Miles Franklin Award 1957: Complete list of winners

Patrick White’s sprawling historical novel Voss claimed the inaugural Miles Franklin Award in 1957, establishing what would become Australia’s most prestigious literary prize with a genuinely dazzling debut. The novel, which traces the doomed expedition of a visionary explorer across the Australian interior, represented an ambitious statement about the country’s artistic ambitions at a moment when Australian literature was still finding its distinctive voice on the world stage. White’s win wasn’t merely a validation of one writer’s talents—it signaled that the newly established award, named after the pioneering Australian author Miles Franklin, would champion literary work of genuine complexity and reach.

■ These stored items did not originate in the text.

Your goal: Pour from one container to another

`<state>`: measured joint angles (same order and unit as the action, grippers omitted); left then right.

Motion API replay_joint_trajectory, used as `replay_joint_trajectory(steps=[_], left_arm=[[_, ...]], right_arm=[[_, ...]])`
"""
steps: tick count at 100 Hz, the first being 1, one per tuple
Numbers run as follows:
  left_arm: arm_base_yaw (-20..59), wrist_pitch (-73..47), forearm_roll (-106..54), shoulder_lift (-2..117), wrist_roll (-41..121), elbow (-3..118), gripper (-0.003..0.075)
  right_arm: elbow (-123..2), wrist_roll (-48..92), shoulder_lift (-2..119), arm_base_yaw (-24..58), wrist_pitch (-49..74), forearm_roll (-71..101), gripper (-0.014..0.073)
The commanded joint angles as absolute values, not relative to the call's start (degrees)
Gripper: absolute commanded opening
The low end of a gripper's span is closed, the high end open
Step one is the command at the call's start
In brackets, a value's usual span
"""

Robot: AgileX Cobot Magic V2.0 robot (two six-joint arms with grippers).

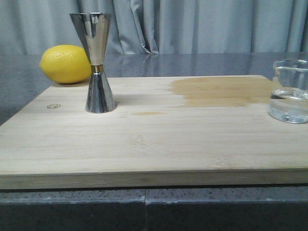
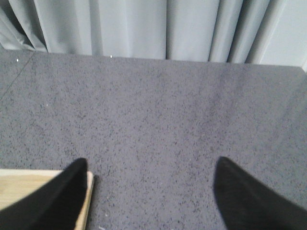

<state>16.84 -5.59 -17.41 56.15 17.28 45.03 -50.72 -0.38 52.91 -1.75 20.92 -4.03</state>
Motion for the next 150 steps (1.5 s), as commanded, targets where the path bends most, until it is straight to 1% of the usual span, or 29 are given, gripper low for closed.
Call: replay_joint_trajectory(steps=[1, 11, 28, 58, 83, 96, 108, 124, 133, 140, 150], left_arm=[[17.84, 0.43, -21.28, 55.71, 16.85, 47.02, 0.0533], [18.72, 1.63, -18.54, 56.17, 17.19, 46.51, 0.0531], [20.49, 3.67, -14.39, 56.18, 17.29, 43.31, 0.0503], [23.50, 7.47, -12.79, 56.06, 17.29, 32.69, 0.0502], [32.07, 14.81, -11.63, 51.92, 16.10, 23.19, 0.0492], [36.54, 15.27, -11.63, 50.05, 13.57, 21.06, 0.0492], [39.01, 16.92, -11.73, 49.55, 8.87, 20.07, 0.0492], [39.13, 17.30, -12.01, 49.55, 1.69, 19.93, 0.0492], [39.01, 16.18, -12.73, 49.51, 1.59, 19.93, 0.0492], [38.21, 13.16, -13.25, 49.51, 1.81, 19.80, 0.0492], [36.49, 11.88, -9.63, 49.51, 5.46, 18.35, 0.0492]], right_arm=[[-52.82, -0.51, 53.08, -2.09, 14.71, -4.80, 0.0577], [-52.82, -0.51, 53.75, -2.09, 14.66, -4.93, 0.0575], [-52.71, -0.51, 54.16, -2.09, 14.77, -6.48, 0.0575], [-52.71, -0.51, 54.16, -2.09, 16.52, -9.23, 0.0575], [-52.71, -0.51, 54.16, -2.09, 16.68, -10.64, 0.0575], [-52.71, -0.51, 54.16, -2.09, 16.34, -10.64, 0.0575], [-52.71, -0.51, 54.16, -2.09, 16.34, -10.64, 0.0575], [-52.71, -0.51, 54.16, -2.09, 16.34, -10.64, 0.0575], [-52.71, -0.51, 54.16, -2.09, 16.57, -10.90, 0.0575], [-52.71, -0.51, 54.16, -2.09, 16.77, -11.21, 0.0575], [-52.71, -0.51, 54.16, -2.09, 16.87, -11.21, 0.0575]])
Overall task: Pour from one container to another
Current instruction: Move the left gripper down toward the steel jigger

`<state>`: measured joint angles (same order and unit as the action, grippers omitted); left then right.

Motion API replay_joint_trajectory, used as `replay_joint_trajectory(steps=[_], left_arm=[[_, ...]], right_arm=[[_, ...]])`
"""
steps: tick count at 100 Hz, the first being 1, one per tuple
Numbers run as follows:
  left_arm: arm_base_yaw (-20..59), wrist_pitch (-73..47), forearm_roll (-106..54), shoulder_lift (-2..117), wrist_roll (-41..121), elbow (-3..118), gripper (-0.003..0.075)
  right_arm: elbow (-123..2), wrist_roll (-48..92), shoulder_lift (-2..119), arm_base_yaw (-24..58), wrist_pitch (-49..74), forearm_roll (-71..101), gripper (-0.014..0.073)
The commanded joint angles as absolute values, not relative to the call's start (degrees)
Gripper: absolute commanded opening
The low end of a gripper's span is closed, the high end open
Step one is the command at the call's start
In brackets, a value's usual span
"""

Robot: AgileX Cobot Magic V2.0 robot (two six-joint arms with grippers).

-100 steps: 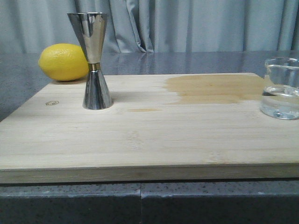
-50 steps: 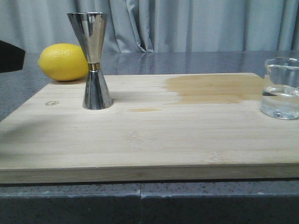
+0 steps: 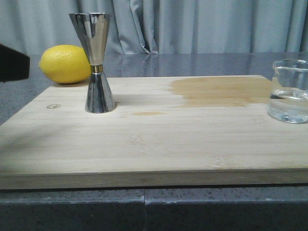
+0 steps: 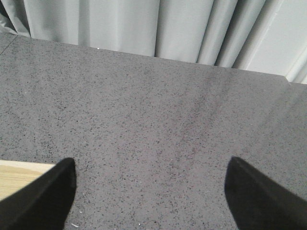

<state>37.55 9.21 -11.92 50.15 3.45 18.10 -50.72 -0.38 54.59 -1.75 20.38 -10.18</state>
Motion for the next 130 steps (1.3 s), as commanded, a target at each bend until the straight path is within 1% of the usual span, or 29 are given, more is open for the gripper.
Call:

The Miles Franklin Award’s first year proved remarkably consequential for Australian letters. By selecting Voss, the prize demonstrated an appetite for experimental narrative structures and philosophical depth, qualities that would define the award’s legacy across the decades to come. White’s novel, with its exploration of ambition, obsession, and the colonial encounter with an unknowable landscape, spoke to something essential about the Australian literary imagination. The choice set a powerful precedent: this award would recognize writers willing to take formal risks and intellectual challenges, not merely those offering comfortable narratives or conventional storytelling.

This inaugural recognition launched what has become a distinguished tradition of celebrating Australian fiction at the highest level. The Miles Franklin Award—often simply called the “Miles Franklin” by literary insiders—would go on to nurture careers and define generations of Australian writers, but it all began with White’s visionary portrait of an explorer confronting both landscape and self.